By setting producerRate to 1,000,000, production is divided between the producer workers. Then, a rate limiter keeps production at a nearly constant one million per second.
workloads/1m-10-topics-3-partitions-100b.yaml
name: 1m-10-topics-3-partitions-100b
topics: 10
partitionsPerTopic: 3
messageSize: 100
useRandomizedPayloads: true
randomBytesRatio: 0.5
randomizedPayloadPoolSize: 1000
subscriptionsPerTopic: 1
consumerPerSubscription: 1
producersPerTopic: 1
producerRate: 1000000
consumerBacklogSizeGB: 0
testDurationMinutes: 120
Figure 2. Workloads configuration on GitHub repository.
The Results Are In
Below, you’ll find three charts:
The consumption rate
The 99th percentile publishing latency for the duration of the test
The average end-to-end latency
Note that the percentile calculations for end-to-end latency have less precision than the publishing latency since the end-to-end measurements are millisecond precision, while the publishing measurements use nanosecond precision.
These tests used Apache Pulsar 2.8.1 and Datastax Starlight for JMS, an Apache Pulsar client for Fast JMS Messaging. All of the results are available in a gist.
Figure 3. JMS Publish and Consumption rates.
Our goal of one million messages per second is achieved over a two hour duration. The rate was sustained on both the producer and consumer workers, on a modestly-sized Pulsar cluster.
Figure 4. The 99th percentile publishing latency in seconds.
Our claim of 99th percentile publishing latency under 10 milliseconds is also confirmed. Note that a larger Pulsar cluster will be able to achieve even lower latencies on the tail of the curve, because the more load you apply to fewer broker/bookies in the cluster, the more the pressure on the 99th percentile, moving the inflection point for the latency quantile to the left.
Figure 5. Average end-to-end latency measured over seconds.
Over 80% of the end-to-end latency is between 6 milliseconds and 14 milliseconds and is remarkably stable.

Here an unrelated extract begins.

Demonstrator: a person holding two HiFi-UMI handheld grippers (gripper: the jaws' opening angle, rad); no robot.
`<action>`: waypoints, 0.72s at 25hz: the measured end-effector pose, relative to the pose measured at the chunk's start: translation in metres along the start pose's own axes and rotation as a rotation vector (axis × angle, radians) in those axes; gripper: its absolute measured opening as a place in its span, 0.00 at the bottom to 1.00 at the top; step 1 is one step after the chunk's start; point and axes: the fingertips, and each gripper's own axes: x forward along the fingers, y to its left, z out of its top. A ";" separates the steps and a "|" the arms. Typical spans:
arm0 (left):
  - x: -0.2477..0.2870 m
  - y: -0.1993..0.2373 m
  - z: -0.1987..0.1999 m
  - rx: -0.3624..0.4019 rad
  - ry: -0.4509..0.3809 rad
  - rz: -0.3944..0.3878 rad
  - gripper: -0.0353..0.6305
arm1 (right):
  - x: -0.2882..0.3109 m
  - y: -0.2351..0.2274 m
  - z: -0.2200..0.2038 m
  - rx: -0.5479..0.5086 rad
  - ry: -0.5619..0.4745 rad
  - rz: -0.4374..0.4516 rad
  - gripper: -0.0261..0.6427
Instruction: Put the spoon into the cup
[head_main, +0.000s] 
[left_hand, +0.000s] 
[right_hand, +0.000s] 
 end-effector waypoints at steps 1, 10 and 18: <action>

Lastly, we’ll show you a table that summarizes the latency distribution.
Latency type |
Average mean |
50% median |
75% |
95% |
99% |
Publishing (milliseconds) |
3.111 |
2,868 |
3.218 |
3.835 |
8.318 |
End-to-end (milliseconds) |
11.385 |
11.0 |
13.0 |
16.0 |
36.0 |
Table 4. A summary of latency distribution.
Conclusion
We’ve just shown, step by step, how we executed our messaging system testing framework, and how we confirmed the following results:
One million messages per second over a two hour duration, sustained on both the producer and consumer workers, on a modestly-sized Pulsar cluster
A 99th percentile publishing latency under 10 milliseconds. A larger Pulsar cluster will be able to achieve even lower latencies on the tail of the curve
Over 80% of the end-to-end latency is between six milliseconds and 14 milliseconds, and is remarkably stable
Unlike most traditional message brokers, Pulsar at its heart is a streaming platform designed for horizontal scalability. These tests illustrate what can be done with a modestly-sized Pulsar cluster. Growing the cluster by adding more broker and BookKeeper nodes means that we’re just scratching the surface of what can be achieved with Starlight for JMS.